• [MATERIAL PROVIDED]:
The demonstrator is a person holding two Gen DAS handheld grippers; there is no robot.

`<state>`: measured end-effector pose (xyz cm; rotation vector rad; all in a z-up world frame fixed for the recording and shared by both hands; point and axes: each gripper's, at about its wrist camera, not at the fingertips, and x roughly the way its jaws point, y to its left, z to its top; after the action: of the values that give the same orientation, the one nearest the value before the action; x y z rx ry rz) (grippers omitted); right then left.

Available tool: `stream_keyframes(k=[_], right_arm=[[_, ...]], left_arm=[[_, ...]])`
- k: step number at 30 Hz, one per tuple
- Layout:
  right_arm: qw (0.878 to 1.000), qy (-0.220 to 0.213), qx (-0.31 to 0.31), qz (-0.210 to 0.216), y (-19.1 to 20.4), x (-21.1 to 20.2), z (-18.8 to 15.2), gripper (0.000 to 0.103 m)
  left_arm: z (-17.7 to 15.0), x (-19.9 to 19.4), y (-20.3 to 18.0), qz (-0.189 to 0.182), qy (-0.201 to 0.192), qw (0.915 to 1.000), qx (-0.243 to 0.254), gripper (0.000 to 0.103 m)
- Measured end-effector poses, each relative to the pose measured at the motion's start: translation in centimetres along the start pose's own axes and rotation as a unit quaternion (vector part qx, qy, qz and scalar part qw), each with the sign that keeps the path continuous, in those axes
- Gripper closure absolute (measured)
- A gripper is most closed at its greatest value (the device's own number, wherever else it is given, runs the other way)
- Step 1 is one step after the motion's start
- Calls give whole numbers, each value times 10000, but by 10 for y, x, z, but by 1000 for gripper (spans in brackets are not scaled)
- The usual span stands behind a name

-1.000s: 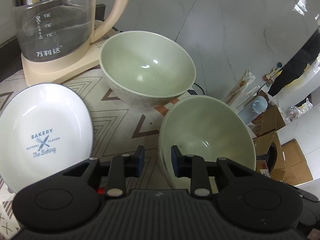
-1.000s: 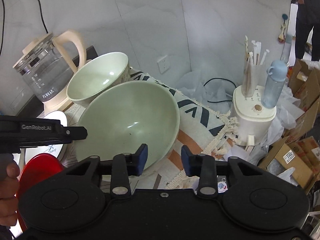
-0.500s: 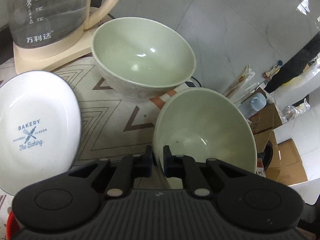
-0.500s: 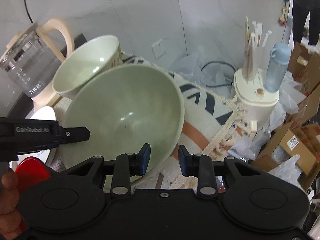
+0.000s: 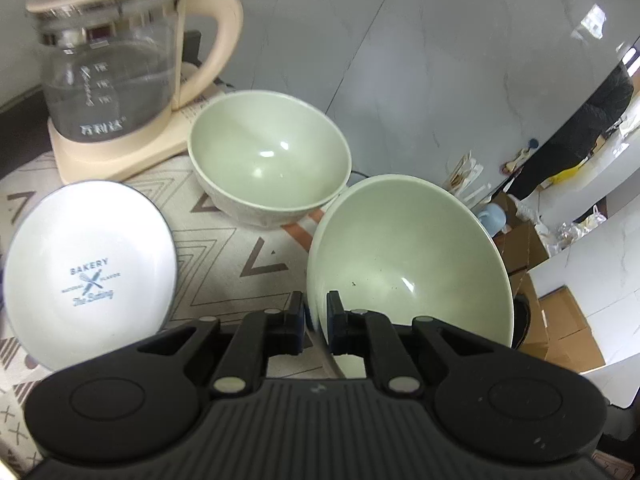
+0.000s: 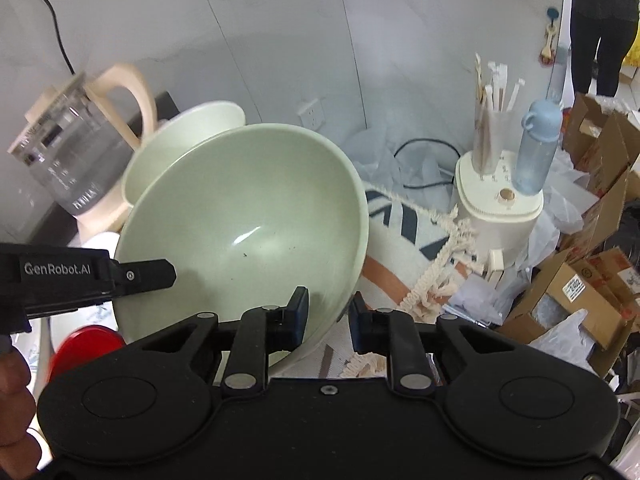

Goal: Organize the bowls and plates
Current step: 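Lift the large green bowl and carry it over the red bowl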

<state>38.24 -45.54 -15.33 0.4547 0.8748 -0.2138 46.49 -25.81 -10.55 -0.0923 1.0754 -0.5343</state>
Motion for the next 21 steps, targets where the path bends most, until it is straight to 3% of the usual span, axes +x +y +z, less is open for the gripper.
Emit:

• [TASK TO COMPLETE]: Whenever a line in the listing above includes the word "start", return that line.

• [EXERCISE RESPONSE]:
- Measured end-effector poses, each relative to the pose measured at the motion's start: translation in centimetres along the start pose's own axes and rotation as a unit quaternion (vector part qx, qy, qz and scalar part qw), each with the sign that keeps the path continuous, in those axes
- Step 1 is one step after the motion's start

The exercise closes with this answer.